__ABOUT THIS TASK__
Your response should be the complete data, transcribed exactly.

__SOURCE MATERIAL__
------------------------------------------------------------

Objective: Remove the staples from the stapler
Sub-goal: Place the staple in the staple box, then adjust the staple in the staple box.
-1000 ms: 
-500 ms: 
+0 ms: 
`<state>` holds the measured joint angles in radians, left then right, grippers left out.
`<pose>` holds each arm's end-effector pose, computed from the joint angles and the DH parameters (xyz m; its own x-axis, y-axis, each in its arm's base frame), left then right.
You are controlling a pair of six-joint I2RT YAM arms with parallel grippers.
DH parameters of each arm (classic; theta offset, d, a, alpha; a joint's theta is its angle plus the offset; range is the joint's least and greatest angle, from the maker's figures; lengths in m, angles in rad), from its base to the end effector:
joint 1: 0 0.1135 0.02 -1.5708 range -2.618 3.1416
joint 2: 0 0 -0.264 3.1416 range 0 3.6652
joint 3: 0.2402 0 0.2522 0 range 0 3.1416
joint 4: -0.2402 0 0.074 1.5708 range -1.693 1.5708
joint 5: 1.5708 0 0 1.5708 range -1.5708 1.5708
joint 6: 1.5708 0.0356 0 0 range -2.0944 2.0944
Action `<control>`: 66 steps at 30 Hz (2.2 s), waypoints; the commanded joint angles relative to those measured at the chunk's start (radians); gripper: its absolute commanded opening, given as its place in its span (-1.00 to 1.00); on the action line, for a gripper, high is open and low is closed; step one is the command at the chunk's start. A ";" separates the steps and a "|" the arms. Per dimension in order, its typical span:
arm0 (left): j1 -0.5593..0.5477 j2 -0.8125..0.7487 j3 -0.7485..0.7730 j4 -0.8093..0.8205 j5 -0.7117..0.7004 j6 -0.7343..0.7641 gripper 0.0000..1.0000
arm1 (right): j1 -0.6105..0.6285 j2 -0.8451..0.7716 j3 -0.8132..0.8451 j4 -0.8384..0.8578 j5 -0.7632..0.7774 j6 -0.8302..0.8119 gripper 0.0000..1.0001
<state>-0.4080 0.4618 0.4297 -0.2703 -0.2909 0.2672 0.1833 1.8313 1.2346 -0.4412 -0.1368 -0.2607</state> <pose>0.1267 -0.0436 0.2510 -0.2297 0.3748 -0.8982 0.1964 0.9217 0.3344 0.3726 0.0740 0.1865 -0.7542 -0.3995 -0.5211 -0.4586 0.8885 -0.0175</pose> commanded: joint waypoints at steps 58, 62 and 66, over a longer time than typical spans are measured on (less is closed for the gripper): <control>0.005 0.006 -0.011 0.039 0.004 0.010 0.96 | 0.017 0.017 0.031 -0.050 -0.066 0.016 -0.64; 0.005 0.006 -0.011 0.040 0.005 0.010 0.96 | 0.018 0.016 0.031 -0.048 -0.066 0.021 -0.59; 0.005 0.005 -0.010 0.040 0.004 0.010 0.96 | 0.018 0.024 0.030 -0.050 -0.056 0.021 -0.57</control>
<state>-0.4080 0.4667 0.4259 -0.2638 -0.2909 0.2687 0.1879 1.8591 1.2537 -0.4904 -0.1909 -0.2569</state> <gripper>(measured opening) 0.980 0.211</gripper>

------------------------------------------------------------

__SOLUTION FOR THIS TASK__
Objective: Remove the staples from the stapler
Sub-goal: Place the staple in the staple box, then adjust the staple in the staple box.
-1000 ms: 
-500 ms: 
+0 ms: 
`<state>` holds the measured joint angles in radians, left then right, grippers left out.
`<pose>` holds each arm's end-effector pose, computed from the joint angles and the DH parameters (xyz m; its own x-axis, y-axis, each in its arm's base frame), left then right.
You are controlling a pair of six-joint I2RT YAM arms with parallel grippers.
DH parameters of each arm (classic; theta offset, d, a, alpha; a joint's theta is its angle plus the offset; range is the joint's least and greatest angle, from the maker's figures; lengths in m, angles in rad), from its base to the end effector:
joint 1: 0 0.1135 0.02 -1.5708 range -2.618 3.1416
joint 2: 0 0 -0.264 3.1416 range 0 3.6652
joint 3: 0.2402 0 0.2522 0 range 0 3.1416
joint 4: -0.2402 0 0.074 1.5708 range -1.693 1.5708
joint 5: 1.5708 0 0 1.5708 range -1.5708 1.5708
joint 6: 1.5708 0.0356 0 0 range -2.0944 2.0944
Action `<control>`: 66 steps at 30 Hz (2.2 s), waypoints; the commanded joint angles relative to those measured at the chunk's start (radians); gripper: its absolute commanded opening, given as its place in its span (-1.00 to 1.00); on the action line, for a gripper, high is open and low is closed; step one is the command at the chunk's start. A ";" separates the steps and a "|" the arms. Per dimension in order, its typical span:
arm0 (left): j1 -0.5593..0.5477 j2 -0.8125..0.7487 j3 -0.7485..0.7730 j4 -0.8093..0.8205 j5 -0.7117..0.7004 j6 -0.7343..0.7641 gripper 0.0000..1.0000
arm1 (right): j1 -0.6105..0.6285 j2 -0.8451..0.7716 j3 -0.8132..0.8451 j4 -0.8384..0.8578 j5 -0.7632..0.7774 j6 -0.8302..0.8119 gripper 0.0000..1.0001
<state>-0.4080 0.4618 0.4297 -0.2703 -0.2909 0.2672 0.1833 1.8313 1.2346 -0.4412 -0.1368 -0.2607</state> <pose>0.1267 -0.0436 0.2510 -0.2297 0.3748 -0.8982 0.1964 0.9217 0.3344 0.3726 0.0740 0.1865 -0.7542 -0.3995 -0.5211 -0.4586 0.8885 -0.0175</pose> commanded: joint waypoints at steps 58, 62 and 66, over a longer time than typical spans are measured on (less is closed for the gripper): <control>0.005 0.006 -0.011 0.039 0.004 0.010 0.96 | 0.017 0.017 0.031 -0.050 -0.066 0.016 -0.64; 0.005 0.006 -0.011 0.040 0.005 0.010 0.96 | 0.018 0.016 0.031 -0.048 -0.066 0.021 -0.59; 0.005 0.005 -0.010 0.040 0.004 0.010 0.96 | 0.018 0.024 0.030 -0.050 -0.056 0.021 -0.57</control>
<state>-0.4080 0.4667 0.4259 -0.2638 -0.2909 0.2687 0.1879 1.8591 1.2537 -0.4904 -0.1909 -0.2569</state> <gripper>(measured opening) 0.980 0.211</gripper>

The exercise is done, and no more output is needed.